[Start of section]

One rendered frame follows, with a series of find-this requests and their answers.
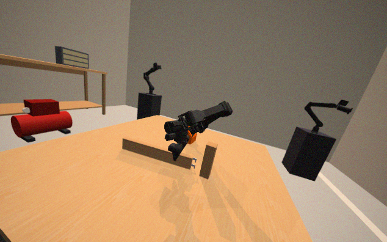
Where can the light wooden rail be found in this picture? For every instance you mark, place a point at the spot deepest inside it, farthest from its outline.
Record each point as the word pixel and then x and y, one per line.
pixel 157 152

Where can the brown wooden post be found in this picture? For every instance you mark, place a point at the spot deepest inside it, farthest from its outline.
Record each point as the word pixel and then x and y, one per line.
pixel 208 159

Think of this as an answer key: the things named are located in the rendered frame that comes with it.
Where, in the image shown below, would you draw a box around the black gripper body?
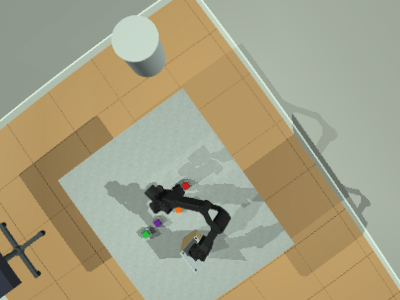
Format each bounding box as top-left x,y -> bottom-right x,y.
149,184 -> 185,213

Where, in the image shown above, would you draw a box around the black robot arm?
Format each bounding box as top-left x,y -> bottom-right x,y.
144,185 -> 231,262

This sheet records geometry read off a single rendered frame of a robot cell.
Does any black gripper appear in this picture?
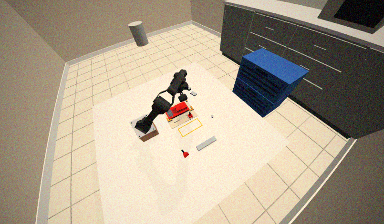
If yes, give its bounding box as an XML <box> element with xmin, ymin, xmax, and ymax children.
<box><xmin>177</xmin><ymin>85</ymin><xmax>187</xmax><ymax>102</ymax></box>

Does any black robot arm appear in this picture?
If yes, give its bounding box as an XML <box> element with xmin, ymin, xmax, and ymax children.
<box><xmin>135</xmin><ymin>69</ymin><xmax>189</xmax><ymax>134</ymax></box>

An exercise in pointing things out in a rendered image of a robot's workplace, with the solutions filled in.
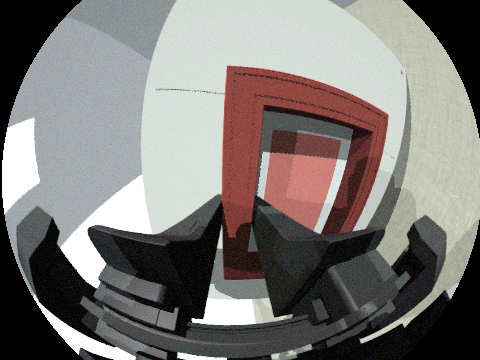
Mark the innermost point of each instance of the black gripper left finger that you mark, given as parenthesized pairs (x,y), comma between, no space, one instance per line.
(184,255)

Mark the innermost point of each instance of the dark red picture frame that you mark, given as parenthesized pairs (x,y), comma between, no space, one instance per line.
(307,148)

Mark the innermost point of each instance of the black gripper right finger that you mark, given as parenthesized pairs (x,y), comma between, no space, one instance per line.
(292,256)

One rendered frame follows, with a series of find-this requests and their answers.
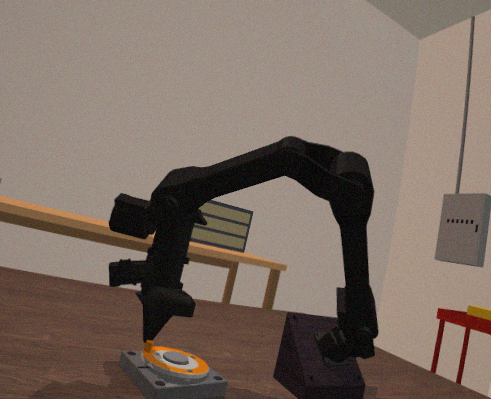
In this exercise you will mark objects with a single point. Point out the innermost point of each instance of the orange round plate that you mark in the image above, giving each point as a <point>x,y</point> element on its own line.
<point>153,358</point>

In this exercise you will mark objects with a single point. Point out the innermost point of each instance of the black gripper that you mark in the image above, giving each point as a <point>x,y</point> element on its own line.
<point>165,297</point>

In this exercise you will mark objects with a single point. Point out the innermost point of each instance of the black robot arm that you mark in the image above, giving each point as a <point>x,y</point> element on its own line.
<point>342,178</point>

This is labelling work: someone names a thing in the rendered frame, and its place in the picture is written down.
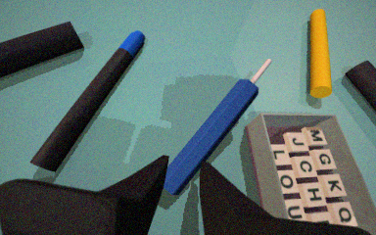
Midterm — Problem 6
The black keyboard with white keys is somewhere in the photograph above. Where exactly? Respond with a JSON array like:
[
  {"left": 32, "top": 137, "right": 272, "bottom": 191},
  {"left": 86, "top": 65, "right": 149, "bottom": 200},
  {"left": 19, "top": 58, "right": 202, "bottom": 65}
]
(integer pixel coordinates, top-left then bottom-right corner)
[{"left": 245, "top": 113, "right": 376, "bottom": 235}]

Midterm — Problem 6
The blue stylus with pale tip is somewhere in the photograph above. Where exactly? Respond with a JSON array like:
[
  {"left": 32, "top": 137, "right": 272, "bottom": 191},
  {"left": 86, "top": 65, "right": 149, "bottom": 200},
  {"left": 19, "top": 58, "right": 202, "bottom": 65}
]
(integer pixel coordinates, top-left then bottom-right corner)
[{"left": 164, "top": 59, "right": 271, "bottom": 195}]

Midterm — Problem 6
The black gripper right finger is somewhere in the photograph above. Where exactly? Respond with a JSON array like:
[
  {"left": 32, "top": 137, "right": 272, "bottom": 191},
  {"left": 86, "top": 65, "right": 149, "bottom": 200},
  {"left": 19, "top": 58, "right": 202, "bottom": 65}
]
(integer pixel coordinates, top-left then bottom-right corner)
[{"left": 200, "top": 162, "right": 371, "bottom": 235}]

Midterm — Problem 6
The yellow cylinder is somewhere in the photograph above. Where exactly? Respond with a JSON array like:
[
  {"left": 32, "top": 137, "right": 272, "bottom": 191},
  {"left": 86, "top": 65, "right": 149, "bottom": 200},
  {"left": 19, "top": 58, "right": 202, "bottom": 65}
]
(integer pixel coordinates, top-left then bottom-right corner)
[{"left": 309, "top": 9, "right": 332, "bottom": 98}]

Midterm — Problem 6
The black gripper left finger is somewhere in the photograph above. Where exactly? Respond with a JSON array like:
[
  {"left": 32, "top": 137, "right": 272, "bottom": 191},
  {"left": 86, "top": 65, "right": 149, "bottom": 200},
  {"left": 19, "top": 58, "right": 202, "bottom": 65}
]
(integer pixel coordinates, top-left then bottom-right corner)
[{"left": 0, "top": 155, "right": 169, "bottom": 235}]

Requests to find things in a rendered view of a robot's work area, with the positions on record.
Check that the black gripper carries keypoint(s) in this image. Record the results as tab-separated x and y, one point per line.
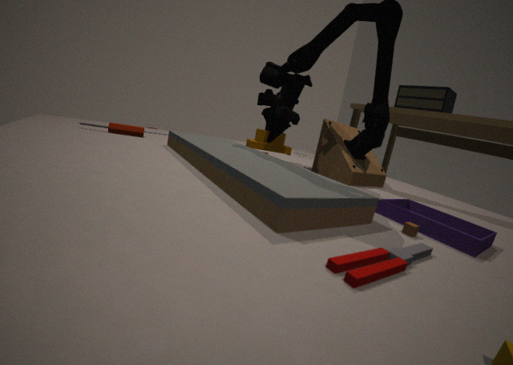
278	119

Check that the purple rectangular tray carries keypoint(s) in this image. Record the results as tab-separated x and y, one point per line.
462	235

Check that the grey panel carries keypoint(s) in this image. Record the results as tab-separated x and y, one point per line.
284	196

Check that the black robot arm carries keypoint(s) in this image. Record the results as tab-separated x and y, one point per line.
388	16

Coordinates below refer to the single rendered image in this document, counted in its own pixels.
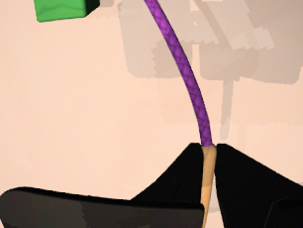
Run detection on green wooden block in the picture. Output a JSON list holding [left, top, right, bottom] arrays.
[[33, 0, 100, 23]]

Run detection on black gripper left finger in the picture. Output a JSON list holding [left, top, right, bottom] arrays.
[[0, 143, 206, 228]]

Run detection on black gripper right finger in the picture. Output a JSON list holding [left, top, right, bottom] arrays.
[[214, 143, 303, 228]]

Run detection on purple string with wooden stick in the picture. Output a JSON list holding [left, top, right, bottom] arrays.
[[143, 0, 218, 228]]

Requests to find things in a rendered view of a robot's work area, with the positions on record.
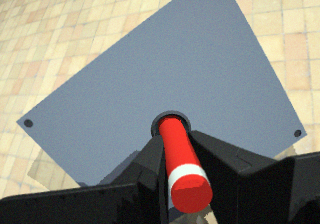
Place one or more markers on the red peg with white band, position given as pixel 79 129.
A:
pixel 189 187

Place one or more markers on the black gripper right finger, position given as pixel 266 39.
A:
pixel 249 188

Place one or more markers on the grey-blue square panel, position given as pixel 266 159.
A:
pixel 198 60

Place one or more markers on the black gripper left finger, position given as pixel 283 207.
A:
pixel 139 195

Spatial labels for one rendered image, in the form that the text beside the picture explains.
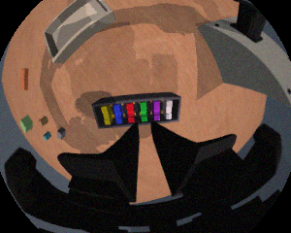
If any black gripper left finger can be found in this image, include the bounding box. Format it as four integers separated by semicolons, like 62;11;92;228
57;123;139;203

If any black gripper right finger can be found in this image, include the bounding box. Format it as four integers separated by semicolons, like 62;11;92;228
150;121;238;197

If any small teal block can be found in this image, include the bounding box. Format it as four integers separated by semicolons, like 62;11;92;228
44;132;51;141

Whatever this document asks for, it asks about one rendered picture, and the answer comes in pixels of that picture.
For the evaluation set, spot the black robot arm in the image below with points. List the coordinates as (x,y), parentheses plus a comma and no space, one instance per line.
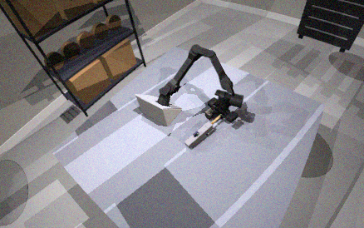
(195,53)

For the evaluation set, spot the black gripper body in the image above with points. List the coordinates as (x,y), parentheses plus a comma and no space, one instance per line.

[End of section]

* _Exercise prompt_
Each line above holding the word "shown" counts; reply with how many there are, only the number.

* _Reply_
2